:: Your task ::
When you print the records, keep every line identical to the original.

:: Provided entries ::
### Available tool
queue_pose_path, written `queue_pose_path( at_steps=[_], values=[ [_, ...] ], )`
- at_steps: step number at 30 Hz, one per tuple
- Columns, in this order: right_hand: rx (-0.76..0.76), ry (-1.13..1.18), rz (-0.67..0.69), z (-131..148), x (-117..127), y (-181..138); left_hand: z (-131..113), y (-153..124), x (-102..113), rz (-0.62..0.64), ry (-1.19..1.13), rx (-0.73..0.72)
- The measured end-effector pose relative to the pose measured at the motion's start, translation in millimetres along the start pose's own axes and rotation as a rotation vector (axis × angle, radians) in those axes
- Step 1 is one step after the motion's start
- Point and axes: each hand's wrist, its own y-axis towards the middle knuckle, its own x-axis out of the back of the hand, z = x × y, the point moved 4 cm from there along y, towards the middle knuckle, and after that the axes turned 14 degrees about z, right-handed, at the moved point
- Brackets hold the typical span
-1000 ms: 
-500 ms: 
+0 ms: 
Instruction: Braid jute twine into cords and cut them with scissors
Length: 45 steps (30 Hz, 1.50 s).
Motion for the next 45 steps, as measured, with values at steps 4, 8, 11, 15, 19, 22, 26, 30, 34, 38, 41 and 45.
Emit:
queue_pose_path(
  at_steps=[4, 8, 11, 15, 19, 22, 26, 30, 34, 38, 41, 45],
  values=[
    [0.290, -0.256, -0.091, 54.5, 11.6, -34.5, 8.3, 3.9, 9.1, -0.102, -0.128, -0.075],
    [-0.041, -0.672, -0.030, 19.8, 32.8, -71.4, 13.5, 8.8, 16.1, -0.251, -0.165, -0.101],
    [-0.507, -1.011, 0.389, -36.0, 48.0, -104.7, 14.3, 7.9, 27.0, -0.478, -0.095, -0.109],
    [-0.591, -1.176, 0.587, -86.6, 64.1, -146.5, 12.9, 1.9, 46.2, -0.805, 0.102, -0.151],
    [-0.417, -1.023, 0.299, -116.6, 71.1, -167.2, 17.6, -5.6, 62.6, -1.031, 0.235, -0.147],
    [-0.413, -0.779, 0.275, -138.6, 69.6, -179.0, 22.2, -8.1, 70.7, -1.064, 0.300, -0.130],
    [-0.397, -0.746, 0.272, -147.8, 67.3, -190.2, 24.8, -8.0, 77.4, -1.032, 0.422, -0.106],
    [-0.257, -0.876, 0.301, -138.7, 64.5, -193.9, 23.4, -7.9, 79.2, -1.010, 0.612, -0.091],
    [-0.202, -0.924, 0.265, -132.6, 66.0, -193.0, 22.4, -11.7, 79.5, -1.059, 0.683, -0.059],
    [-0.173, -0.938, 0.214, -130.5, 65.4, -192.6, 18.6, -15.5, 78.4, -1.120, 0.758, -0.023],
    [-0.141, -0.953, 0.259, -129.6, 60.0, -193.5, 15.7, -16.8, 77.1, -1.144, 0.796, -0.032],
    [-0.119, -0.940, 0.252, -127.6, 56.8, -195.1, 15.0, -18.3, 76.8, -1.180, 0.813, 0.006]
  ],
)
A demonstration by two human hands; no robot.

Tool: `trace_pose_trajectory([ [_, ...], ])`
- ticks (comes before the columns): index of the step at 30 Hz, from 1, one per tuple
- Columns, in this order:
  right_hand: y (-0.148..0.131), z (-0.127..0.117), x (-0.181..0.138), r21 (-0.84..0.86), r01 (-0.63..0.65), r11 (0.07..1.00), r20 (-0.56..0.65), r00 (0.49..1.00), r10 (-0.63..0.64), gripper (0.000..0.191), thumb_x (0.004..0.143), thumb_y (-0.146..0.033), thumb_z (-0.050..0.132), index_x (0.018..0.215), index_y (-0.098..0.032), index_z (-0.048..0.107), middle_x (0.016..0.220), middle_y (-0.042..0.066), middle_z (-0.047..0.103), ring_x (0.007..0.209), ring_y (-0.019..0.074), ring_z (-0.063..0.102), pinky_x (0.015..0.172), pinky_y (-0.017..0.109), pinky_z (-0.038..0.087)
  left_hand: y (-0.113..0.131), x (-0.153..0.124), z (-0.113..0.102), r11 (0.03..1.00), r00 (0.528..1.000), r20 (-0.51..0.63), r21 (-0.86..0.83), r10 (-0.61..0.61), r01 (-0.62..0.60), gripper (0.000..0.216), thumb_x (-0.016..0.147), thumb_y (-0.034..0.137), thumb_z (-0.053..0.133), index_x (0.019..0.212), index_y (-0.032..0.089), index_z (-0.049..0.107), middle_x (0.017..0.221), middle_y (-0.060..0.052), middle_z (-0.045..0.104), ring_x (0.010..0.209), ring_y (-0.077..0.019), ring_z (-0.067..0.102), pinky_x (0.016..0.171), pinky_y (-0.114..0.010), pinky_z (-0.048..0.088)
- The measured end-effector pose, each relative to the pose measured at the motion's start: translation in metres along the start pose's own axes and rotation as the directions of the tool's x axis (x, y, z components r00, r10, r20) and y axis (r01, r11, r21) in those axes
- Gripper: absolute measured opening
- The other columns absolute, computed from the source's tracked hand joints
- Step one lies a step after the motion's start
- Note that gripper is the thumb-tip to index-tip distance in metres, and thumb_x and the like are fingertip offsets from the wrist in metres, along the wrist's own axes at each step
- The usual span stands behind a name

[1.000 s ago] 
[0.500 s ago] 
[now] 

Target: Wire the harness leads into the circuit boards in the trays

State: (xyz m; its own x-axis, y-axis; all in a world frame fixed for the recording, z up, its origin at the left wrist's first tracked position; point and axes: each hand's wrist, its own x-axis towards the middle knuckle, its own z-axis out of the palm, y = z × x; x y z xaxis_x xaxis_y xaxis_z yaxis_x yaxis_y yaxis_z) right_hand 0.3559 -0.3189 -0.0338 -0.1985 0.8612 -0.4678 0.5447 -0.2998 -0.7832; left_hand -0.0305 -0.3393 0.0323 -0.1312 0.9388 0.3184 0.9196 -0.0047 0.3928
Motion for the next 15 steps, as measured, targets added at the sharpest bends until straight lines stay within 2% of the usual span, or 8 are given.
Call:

:: Result ::
### Available tool
queue_pose_path, written `queue_pose_path( at_steps=[_], values=[ [_, ...] ], )`
- at_steps: step number at 30 Hz, one per tuple
- Columns, in this order: right_hand: rx (-0.76..0.76), ry (-1.13..1.18), rz (-0.67..0.69), z (-131..148), x (-117..127), y (-181..138); left_hand: z (-131..113), y (-153..124), x (-102..113), rz (-0.62..0.64), ry (-1.19..1.13), rx (-0.73..0.72)
- The measured end-effector pose relative to the pose measured at the motion's start, translation in millimetres along the start pose's own axes and rotation as a rotation vector (axis × angle, radians) in those axes
- Step 1 is one step after the motion's start
- Point and axes: each hand's wrist, its own y-axis towards the middle knuckle, its own x-axis out of the back of the hand, z = x × y, the point moved 4 cm from there along y, towards the middle knuckle, and after that the axes turned 14 degrees about z, right-handed, at the moved point
- Brackets hold the typical span
-1000 ms: 
-500 ms: 
+0 ms: 
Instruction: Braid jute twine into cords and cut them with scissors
Length: 45 steps (30 Hz, 1.50 s).
Motion for the next 45 steps, as measured, with values at steps 4, 8, 11, 15, 19, 22, 26, 30, 34, 38, 41 and 45.
Emit:
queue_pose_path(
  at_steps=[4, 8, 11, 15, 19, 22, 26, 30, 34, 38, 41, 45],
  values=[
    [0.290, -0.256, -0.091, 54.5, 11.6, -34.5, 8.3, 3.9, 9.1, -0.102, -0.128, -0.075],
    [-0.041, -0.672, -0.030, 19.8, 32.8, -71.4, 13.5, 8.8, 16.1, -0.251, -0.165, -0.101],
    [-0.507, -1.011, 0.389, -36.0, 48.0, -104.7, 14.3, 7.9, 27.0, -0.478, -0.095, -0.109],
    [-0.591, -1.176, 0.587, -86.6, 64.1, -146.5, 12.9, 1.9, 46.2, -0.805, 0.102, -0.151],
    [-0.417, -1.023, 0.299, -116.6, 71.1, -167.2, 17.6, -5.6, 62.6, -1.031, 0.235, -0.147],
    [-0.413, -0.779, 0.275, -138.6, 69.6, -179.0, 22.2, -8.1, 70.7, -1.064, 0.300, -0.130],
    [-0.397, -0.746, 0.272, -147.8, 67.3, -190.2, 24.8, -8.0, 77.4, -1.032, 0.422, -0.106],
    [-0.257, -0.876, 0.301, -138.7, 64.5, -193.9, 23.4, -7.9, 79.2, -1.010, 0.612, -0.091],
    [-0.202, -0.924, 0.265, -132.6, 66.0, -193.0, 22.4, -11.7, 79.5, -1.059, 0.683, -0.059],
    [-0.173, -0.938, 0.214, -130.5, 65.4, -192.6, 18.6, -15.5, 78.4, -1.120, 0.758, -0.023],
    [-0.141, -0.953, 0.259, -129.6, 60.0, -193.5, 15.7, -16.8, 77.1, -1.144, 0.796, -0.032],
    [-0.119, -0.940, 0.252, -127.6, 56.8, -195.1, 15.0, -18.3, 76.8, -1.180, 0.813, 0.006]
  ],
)
A demonstration by two human hands; no robot.

Tool: `trace_pose_trajectory([ [_, ...], ])`
- ticks (comes before the columns): index of the step at 30 Hz, from 1, one per tuple
- Columns, in this order:
  right_hand: y (-0.148..0.131), z (-0.127..0.117), x (-0.181..0.138), r21 (-0.84..0.86), r01 (-0.63..0.65), r11 (0.07..1.00), r20 (-0.56..0.65), r00 (0.49..1.00), r10 (-0.63..0.64), gripper (0.000..0.191), thumb_x (0.004..0.143), thumb_y (-0.146..0.033), thumb_z (-0.050..0.132), index_x (0.018..0.215), index_y (-0.098..0.032), index_z (-0.048..0.107), middle_x (0.016..0.220), middle_y (-0.042..0.066), middle_z (-0.047..0.103), ring_x (0.007..0.209), ring_y (-0.019..0.074), ring_z (-0.063..0.102), pinky_x (0.015..0.172), pinky_y (-0.017..0.109), pinky_z (-0.038..0.087)
  left_hand: y (-0.113..0.131), x (-0.153..0.124), z (-0.113..0.102), r11 (0.03..1.00), r00 (0.528..1.000), r20 (-0.51..0.63), r21 (-0.86..0.83), r10 (-0.61..0.61), r01 (-0.62..0.60), gripper (0.000..0.216), thumb_x (-0.016..0.147), thumb_y (-0.034..0.137), thumb_z (-0.053..0.133), index_x (0.019..0.212), index_y (-0.032..0.089), index_z (-0.049..0.107), middle_x (0.017..0.221), middle_y (-0.060..0.052), middle_z (-0.045..0.104), ring_x (0.010..0.209), ring_y (-0.077..0.019), ring_z (-0.067..0.102), pinky_x (0.016..0.171), pinky_y (-0.114..0.010), pinky_z (-0.048..0.088)
- The measured end-effector pose, each relative to the pose measured at the motion's start: translation in metres along the start pose's own axes and rotation as the directions of the tool's x axis (x, y, z components r00, r10, r20) and y axis (r01, r11, r21) in those axes
- Gripper: absolute measured opening
- The other columns absolute, computed from the source's tracked hand joints
- Step one lies a step after the motion's start
- Note that gripper is the thumb-tip to index-tip distance in metres, and thumb_x and the like are fingertip offsets from the wrist in metres, along the wrist's own axes at each step
- The usual span stands behind a name

[1.000 s ago] 
[0.500 s ago] 
[now] 

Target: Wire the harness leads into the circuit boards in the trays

State: (xyz m; its own x-axis, y-axis; all in a world frame fixed for the recording, z up, its origin at the left wrist's first tracked position; point and axes: each hand's wrist, its own x-axis towards the middle knuckle, its own z-axis out of the palm, y = z × x; x y z xaxis_x xaxis_y xaxis_z yaxis_x yaxis_y yaxis_z) right_hand 0.3559 -0.3189 -0.0338 -0.1985 0.8612 -0.4678 0.5447 -0.2998 -0.7832; left_hand -0.0305 -0.3393 0.0323 -0.1312 0.9388 0.3184 0.9196 -0.0047 0.3928
Motion for the next 15 steps, as measured, targets added at the sharpest bends until straight lines stay within 2% of the usual span, or 8 are given.
Call:

This exercise has now been fully answered.